Ready to Tattoo? Think Twice!

I got to write this personal column by chance, though we all know there is no such thing as chance in G-d’s world. Everything is from G-d.

I surfed Google for information regarding the prohibition against tattooing oneself. I found some sources and some in Wikipedia. But most of it was dry information and when you want to inspire others to prevent them from making mistakes you need to get to their hearts, to find one sentence that can cause a paradigm shift. Then I found one article that touched on personal emotions and found that it talked to my heart. It was an article that talked about the prohibition of tattooing on one hand and talked about the great regret people who tattooed themselves feel, mainly baalei teshuva.

During these past few years I discovered the wisdom of Judaism and Thank G-d I keep Shabbat, laws of modesty and kashrut. My teshuva (repentance) was acquired through much questioning and happily, I found many satisfactory answers and logic behind many prohibitions.    

I grew up in Tel Aviv my whole life. Here everything is permitted, life is free, and there are no boundaries or prohibitions. Materialism clouds over what the soul really needs. Life’s motto was “eat drink and be merry for tomorrow we will die”; to live solely for the moment without thinking about the future or any consequence of our actions. What’s prohibited is permitted and as permitted as possible. Every time my heart broke down I went to these shops where the evil inclination lies in wait for you to fall. Once it was Chinese lettering, a different time it was colorful butterflies, another time a fairy with flowers on my foot. I would weave a story in my imagination about the drawing and wait for looks and compliments from people.

Now that I am a more mature woman who attempts to control desires and difficult inclinations, I suddenly understand how much pain my tattoos cause me when standing in front of the mirror. How do you say it? It doesn’t slide smoothly down my throat, my spirit and mainly my soul. I always wish these same shops would sell an eraser that would erase it all.

A tattoo is something that you want to forget. It reminds you of your previous life, the open free life. People still steal a glance at me periodically eventhough I wear long sleeves on a 40 degree (Celsius) day with 80% humidity. The people bothering don’t stop. You are judged, not always favorably and people focus mainly on this sin without knowing how much pain you are going through when traveling and trying to keep Torah and mitzvoth.

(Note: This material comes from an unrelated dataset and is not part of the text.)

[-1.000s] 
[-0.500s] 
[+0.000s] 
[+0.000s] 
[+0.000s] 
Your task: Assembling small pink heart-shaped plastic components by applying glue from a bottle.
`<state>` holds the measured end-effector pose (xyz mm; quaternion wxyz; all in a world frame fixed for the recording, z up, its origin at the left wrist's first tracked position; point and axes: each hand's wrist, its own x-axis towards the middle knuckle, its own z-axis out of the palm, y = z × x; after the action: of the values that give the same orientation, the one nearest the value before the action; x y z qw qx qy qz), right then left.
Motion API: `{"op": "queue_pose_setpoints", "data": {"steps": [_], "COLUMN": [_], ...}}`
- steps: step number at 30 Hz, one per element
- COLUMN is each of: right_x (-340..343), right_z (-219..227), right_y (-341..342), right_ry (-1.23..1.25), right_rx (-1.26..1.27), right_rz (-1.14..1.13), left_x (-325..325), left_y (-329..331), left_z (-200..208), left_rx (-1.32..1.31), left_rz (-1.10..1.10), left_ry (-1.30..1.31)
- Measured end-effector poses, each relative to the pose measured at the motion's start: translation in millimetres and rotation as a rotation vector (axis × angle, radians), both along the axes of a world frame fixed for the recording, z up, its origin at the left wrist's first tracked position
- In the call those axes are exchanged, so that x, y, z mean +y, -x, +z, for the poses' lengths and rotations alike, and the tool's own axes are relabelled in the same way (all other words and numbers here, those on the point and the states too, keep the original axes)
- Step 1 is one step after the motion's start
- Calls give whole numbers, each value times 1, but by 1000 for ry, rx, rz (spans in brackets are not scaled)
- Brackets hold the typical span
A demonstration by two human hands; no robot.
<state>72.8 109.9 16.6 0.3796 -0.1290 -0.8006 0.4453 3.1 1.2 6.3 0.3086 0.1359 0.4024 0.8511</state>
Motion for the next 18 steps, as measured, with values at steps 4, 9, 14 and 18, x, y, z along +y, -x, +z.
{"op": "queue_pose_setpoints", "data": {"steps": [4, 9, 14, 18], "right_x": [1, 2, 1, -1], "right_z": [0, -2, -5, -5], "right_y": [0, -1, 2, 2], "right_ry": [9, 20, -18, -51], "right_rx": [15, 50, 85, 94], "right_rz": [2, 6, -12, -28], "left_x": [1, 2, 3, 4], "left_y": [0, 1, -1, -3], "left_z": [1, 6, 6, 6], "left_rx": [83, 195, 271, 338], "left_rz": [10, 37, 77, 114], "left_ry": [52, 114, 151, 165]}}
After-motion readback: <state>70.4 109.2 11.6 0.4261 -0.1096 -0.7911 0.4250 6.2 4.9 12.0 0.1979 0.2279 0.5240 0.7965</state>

But as long as I can reach the soul of one young person who starting out with enthusiasm of the humming (tattoo) needle that not only wounds and permanently scars the body,(unless you undergo an long and painful removal process) it also scars the soul… I will try to prevent him from making my past mistakes.

Every Shabbat eve we sing a sentence that is so apropos to people who want to tattoo; “The last action but first in thought.” Think about what you are doing even for an additional second. Are you prepared to live the rest of your life looking at your body and seeing something you cannot ever reverse?